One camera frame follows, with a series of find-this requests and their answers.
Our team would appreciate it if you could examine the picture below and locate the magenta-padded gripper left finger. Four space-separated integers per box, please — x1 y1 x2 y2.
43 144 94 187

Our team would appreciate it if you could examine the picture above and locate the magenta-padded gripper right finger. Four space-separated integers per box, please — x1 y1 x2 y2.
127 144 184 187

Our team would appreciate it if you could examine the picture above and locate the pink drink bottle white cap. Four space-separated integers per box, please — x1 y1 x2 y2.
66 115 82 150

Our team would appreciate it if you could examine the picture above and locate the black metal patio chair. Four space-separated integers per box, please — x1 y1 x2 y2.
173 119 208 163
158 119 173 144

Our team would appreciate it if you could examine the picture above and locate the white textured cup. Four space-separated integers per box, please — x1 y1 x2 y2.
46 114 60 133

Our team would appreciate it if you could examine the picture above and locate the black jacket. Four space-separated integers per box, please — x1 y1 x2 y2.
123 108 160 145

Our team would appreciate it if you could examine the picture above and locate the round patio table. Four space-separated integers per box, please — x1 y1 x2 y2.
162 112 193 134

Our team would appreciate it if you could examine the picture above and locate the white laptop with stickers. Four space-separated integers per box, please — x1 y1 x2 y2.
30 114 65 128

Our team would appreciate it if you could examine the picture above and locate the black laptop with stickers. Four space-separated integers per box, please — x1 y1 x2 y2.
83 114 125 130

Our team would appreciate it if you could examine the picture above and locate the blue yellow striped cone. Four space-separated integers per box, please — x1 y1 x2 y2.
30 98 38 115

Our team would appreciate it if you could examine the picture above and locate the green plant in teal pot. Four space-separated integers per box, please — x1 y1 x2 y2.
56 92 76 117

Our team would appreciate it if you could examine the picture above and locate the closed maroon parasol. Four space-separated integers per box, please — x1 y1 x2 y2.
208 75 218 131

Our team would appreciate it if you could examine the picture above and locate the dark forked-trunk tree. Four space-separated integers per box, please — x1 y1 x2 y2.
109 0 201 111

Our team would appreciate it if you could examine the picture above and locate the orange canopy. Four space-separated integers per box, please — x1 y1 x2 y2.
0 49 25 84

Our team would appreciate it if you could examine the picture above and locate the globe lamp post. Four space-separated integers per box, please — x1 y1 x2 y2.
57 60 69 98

────

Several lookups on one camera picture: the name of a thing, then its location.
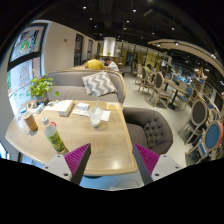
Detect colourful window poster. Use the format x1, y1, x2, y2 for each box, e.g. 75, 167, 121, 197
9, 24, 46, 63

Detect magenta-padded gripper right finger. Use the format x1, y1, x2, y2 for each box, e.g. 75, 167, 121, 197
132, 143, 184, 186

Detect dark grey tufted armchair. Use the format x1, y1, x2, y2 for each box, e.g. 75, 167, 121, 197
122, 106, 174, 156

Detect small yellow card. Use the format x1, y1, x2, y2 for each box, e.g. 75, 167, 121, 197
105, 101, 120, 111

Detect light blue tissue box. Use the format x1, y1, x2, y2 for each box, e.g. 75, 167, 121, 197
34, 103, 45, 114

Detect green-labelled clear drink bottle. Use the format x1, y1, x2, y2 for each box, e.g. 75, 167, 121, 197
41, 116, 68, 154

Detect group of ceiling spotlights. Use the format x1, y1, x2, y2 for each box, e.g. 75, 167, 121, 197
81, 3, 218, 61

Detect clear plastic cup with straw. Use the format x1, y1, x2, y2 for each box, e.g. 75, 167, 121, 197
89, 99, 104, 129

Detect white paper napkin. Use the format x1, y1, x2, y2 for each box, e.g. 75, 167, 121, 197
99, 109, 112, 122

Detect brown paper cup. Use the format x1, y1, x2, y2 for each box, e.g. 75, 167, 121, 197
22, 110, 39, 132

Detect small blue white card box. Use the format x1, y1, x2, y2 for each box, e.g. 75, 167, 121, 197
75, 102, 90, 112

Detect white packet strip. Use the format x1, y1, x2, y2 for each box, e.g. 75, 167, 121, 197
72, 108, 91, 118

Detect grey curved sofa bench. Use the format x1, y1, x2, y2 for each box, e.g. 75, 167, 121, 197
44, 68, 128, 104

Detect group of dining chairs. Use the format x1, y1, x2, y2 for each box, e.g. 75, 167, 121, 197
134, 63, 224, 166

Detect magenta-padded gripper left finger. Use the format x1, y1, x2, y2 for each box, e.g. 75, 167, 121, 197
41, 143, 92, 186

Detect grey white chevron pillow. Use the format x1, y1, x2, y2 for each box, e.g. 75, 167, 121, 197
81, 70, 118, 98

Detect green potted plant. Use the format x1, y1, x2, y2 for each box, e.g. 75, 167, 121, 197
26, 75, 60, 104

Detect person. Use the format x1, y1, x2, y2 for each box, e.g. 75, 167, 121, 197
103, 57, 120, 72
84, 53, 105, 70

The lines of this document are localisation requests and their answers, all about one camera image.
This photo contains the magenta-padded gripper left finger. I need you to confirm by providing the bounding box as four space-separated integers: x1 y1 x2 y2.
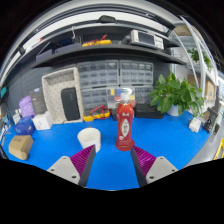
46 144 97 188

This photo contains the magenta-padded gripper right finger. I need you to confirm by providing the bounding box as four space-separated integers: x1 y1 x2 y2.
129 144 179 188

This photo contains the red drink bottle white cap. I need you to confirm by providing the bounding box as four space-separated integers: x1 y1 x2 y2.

────

• **PROMPT**:
Report every line from the material above that mentions the word "answers".

• **EXERCISE RESPONSE**:
One camera frame follows, with a series of find-this requests and their answers.
The lines of this document are localisation requests and their answers, all about one camera image.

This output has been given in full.